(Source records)
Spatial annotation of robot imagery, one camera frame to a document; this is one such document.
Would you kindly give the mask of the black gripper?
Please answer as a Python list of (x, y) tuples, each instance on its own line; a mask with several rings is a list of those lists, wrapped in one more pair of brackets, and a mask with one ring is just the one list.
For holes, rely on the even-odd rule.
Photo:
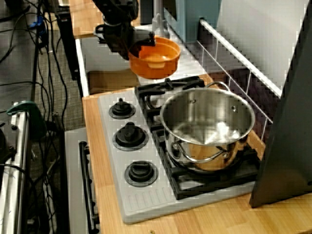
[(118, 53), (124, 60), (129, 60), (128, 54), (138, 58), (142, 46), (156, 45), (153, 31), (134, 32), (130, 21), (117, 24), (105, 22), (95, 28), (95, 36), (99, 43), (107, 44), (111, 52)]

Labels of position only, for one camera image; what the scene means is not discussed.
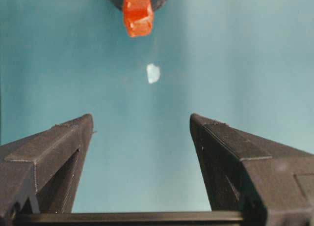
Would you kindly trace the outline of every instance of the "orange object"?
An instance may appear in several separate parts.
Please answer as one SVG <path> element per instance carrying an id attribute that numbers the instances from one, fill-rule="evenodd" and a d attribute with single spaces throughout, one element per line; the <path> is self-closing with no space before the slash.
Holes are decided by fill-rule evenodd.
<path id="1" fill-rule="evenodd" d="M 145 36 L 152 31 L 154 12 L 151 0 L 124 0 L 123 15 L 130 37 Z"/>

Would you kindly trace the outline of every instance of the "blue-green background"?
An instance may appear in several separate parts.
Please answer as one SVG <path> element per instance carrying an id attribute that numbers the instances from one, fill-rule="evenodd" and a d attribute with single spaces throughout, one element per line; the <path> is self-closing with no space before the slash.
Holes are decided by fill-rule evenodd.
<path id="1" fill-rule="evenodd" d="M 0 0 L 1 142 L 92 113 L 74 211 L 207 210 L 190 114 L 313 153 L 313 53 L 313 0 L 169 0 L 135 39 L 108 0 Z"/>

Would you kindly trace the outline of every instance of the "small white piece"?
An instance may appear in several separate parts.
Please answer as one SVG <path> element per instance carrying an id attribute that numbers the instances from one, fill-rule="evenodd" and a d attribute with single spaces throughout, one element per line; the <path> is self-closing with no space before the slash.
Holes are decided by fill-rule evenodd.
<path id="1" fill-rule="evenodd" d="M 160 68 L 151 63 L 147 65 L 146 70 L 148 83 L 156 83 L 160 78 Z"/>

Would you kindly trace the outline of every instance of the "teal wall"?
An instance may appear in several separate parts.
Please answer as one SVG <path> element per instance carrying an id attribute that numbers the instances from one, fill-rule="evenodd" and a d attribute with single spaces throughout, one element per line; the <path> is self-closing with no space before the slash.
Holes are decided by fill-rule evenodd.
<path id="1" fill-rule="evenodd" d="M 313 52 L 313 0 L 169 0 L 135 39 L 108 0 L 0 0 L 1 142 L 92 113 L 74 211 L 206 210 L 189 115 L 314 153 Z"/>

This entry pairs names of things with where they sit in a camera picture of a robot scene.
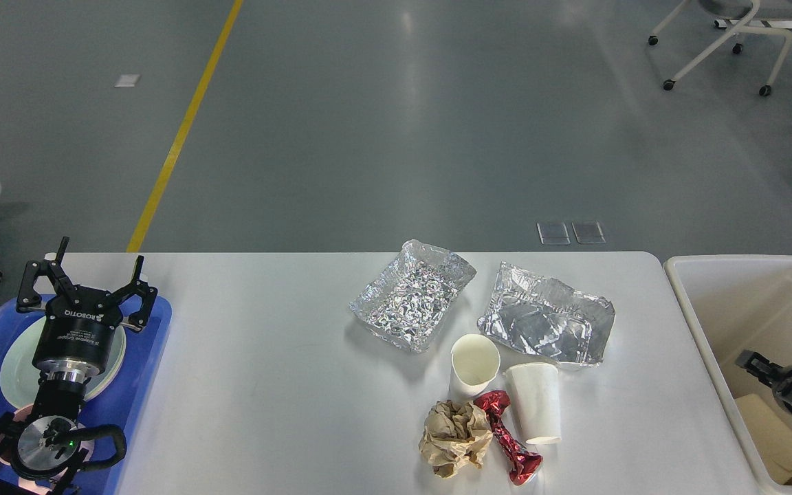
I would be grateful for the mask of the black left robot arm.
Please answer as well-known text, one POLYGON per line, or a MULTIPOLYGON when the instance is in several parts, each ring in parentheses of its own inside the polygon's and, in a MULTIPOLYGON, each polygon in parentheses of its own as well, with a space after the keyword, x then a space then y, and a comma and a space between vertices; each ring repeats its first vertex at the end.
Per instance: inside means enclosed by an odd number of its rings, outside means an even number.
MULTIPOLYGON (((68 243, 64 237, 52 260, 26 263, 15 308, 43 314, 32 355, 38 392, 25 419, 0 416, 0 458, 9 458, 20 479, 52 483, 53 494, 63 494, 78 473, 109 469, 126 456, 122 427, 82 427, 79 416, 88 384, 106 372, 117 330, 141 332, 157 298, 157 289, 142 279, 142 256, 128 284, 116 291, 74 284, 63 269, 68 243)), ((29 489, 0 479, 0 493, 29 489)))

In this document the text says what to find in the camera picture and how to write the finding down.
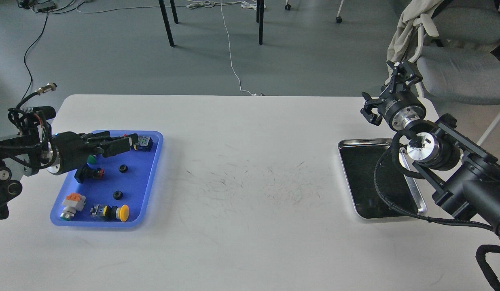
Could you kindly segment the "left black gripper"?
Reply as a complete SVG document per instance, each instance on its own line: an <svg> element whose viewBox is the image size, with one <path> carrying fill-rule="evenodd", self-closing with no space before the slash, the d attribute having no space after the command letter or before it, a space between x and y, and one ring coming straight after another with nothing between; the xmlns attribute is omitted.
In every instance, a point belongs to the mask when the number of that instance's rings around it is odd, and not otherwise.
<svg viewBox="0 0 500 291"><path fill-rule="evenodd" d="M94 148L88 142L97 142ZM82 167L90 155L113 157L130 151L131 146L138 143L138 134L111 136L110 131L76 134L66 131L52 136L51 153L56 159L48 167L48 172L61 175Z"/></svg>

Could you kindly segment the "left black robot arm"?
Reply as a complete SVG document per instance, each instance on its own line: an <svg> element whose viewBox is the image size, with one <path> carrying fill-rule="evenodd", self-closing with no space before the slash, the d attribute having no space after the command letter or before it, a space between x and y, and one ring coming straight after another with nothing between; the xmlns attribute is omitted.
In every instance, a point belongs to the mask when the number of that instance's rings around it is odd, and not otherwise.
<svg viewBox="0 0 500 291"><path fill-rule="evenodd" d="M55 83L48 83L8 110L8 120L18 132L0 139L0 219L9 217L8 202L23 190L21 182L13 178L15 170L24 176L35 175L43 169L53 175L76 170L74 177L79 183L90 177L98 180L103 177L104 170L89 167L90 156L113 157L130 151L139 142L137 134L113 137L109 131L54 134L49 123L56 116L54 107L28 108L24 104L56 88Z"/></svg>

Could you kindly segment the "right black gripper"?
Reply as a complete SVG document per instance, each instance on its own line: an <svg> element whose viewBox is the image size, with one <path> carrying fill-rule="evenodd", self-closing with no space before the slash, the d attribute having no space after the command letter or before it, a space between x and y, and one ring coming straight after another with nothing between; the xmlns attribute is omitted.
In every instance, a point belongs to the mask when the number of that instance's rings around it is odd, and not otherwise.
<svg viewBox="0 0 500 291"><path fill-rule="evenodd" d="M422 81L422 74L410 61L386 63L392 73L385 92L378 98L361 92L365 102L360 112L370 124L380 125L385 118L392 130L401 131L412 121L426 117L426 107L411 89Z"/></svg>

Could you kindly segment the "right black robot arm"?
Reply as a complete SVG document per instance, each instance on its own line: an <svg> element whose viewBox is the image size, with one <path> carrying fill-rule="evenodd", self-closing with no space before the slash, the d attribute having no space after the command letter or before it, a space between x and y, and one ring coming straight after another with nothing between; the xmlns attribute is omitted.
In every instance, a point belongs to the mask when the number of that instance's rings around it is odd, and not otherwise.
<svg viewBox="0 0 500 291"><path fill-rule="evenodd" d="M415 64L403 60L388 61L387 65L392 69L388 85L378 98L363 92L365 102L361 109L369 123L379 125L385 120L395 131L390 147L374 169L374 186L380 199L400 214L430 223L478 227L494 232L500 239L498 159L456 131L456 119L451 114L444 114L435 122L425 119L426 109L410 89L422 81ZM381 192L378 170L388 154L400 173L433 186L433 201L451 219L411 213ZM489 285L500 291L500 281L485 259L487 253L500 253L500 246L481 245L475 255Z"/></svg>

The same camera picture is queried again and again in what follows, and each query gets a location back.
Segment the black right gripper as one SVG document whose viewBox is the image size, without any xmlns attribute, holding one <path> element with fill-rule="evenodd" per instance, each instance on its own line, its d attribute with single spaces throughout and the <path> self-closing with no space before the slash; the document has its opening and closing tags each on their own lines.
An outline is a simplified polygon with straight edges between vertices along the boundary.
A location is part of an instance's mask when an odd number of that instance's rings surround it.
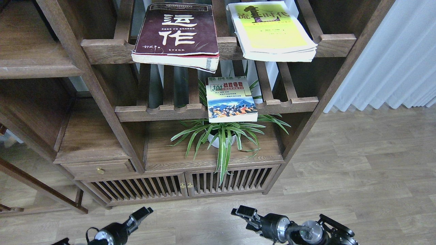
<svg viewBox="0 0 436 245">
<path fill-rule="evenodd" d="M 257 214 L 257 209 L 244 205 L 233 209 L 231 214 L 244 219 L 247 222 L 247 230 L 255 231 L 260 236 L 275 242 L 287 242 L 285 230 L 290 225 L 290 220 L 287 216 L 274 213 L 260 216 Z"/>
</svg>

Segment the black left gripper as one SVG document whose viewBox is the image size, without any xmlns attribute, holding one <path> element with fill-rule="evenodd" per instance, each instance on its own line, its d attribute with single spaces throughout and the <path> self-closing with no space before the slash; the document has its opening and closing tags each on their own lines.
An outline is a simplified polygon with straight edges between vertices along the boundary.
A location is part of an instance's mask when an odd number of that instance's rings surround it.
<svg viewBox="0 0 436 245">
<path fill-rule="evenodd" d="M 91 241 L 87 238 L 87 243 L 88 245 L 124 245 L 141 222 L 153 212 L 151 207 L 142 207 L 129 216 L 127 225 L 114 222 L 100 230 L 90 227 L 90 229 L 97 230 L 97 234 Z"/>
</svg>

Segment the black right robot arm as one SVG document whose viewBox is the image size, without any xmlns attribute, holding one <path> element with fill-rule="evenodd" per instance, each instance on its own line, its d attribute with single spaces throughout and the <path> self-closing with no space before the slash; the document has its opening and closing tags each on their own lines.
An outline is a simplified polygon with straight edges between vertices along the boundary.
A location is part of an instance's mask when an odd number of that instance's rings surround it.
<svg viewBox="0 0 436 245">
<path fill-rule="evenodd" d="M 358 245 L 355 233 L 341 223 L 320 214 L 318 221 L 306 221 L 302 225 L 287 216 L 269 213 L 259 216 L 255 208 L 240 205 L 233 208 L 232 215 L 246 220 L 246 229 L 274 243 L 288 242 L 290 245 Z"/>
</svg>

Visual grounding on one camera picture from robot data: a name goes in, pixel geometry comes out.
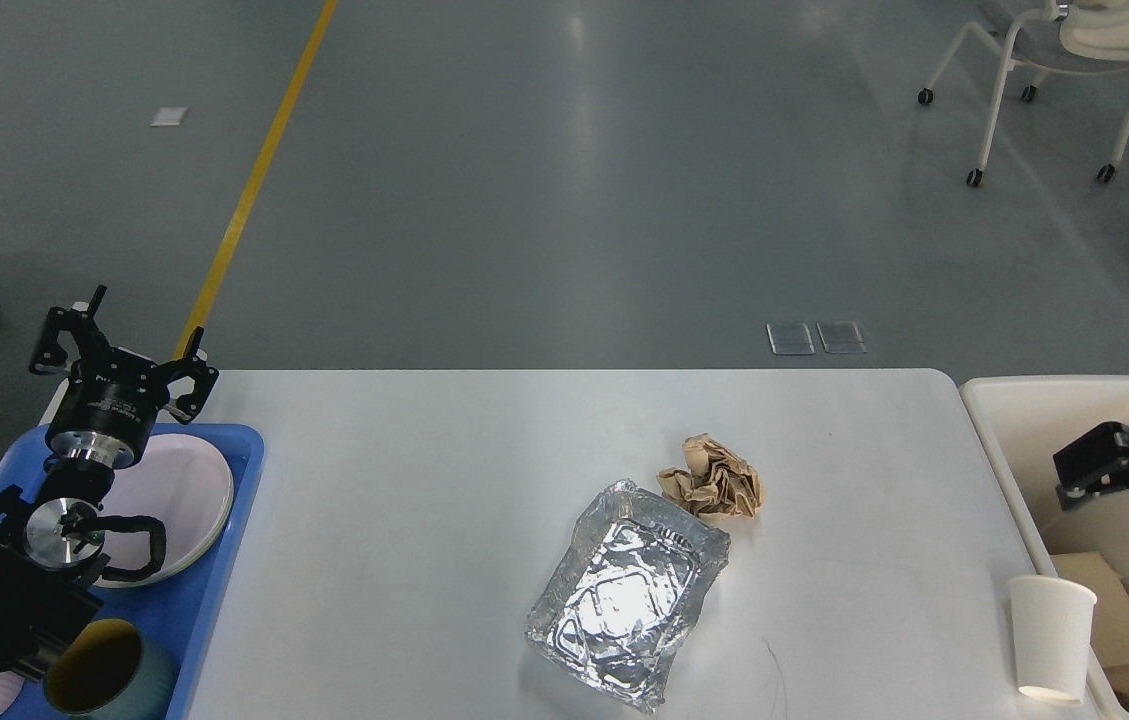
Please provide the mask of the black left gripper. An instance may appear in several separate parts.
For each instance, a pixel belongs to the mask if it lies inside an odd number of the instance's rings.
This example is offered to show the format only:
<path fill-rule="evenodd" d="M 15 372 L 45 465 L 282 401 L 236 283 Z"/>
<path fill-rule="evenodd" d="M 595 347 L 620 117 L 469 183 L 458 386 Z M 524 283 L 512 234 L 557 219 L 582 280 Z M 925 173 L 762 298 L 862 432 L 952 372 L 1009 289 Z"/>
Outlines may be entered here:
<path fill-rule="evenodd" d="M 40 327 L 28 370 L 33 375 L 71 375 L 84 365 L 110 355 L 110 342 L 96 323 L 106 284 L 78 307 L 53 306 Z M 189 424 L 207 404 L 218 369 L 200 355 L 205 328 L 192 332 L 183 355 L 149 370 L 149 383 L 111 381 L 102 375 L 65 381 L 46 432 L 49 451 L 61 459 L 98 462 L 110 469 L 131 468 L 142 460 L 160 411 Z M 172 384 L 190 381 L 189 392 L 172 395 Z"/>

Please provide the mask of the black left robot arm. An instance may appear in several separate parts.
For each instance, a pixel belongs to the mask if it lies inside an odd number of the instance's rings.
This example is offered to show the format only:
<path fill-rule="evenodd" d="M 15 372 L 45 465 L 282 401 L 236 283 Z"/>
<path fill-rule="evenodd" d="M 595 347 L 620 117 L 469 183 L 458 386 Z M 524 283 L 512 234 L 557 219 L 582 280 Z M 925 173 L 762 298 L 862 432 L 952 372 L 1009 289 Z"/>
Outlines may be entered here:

> Task details:
The answer consists of every line above in which the word "scene" occurs.

> Exercise result:
Labels of position only, for one camera image; what the scene means is not discussed.
This entry pairs names of things with where they sit in a camera picture of a robot scene.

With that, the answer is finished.